Researchers from the Weizmann Institute
of Science in Israel have harnessed the self-assembly abilities of DNA
to construct field-effect transistors from carbon nanotubes.
Carbon nanotubes are rolled-up sheets of carbon atoms that can
be narrower than one nanometer, which is the span of 10 hydrogen atoms.
DNA is made of four types of bases -- adenine, cytosine, guanine and thymine
-- connected to a sugar-phosphate backbone. Bases on single strands of
DNA pair up to form the familiar double helix of biological DNA. Artificial
stretches of DNA can be engineered so that stretches of DNA combine to
form structures. DNA can also be engineered to connect to objects like
carbon nanotubes.
The researchers attached DNA strands to carbon nanotubes and complementary
strands to gold electrodes that were anchored to a silicon surface. The
electrodes were prepared using standard chip-making techniques. They mixed
a liquid containing the DNA-coated nanotubes with the silicon, and the
complementary DNA strands combined, placing the nanotubes across pairs
of electrodes.
The transistors could eventually be used in small, fast computer
circuits. The researchers' method promises to scale up to suit mass-production
requirements. The method could allow for real-time modifications of the
electrical behavior of the devices by introducing biological molecules
capable of interacting with the DNA, according to the researchers.
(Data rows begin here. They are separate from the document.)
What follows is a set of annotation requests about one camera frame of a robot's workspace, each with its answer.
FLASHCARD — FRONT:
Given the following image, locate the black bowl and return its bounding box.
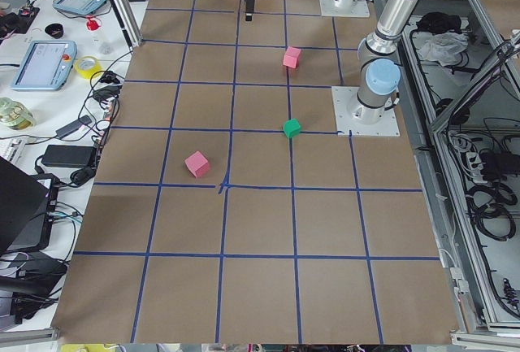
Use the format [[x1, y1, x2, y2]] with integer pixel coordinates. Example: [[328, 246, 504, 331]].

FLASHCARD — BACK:
[[45, 23, 64, 39]]

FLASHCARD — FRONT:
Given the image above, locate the green foam cube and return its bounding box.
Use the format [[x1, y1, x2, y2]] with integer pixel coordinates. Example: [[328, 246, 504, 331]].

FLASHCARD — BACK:
[[283, 118, 301, 139]]

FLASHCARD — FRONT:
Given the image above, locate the pink foam cube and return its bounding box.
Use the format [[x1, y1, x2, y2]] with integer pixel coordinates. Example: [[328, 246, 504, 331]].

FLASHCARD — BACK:
[[184, 151, 210, 178], [283, 46, 301, 69]]

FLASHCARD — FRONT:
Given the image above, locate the blue teach pendant near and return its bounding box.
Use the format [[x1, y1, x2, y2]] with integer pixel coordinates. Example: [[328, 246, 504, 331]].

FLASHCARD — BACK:
[[11, 40, 77, 91]]

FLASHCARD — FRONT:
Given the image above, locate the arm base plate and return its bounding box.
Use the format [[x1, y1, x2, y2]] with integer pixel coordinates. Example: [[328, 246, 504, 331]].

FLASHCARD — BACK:
[[331, 86, 400, 137], [319, 0, 370, 18]]

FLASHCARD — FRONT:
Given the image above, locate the black laptop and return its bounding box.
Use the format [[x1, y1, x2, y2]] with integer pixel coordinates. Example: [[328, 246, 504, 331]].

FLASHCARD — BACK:
[[1, 159, 59, 254]]

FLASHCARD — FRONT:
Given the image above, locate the pink foam cube far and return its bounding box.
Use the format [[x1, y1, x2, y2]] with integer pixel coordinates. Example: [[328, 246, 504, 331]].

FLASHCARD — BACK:
[[283, 46, 301, 69]]

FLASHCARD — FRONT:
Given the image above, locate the glass jar with lid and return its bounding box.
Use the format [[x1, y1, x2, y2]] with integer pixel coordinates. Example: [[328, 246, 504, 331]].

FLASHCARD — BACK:
[[1, 97, 36, 130]]

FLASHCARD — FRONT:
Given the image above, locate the white crumpled cloth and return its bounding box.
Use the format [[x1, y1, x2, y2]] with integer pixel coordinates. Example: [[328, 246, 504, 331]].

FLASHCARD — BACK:
[[418, 32, 468, 67]]

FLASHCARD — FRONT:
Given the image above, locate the yellow tape roll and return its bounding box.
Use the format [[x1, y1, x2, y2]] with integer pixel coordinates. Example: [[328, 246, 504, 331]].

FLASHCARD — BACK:
[[73, 56, 102, 79]]

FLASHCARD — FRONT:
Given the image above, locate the black power adapter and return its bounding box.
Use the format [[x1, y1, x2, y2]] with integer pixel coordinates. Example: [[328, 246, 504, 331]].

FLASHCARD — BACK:
[[41, 145, 95, 168]]
The method yields transistors for about 10 percent of the electrode
pairs, according to the researchers. They are working on improving the
yield by modifying the degree and location of DNA coverage of the carbon
nanotubes.
Other researchers have recently use more complicated processes
to coax DNA to assemble carbon nanotube transistors, but these are less
suited to mass fabrication, according to the researchers.
The Weizmann method could be used to fabricate practical transistors
in two to five years, according to the researchers. The work appeared
in the November 22, 2004 issue of Applied Physics Letters.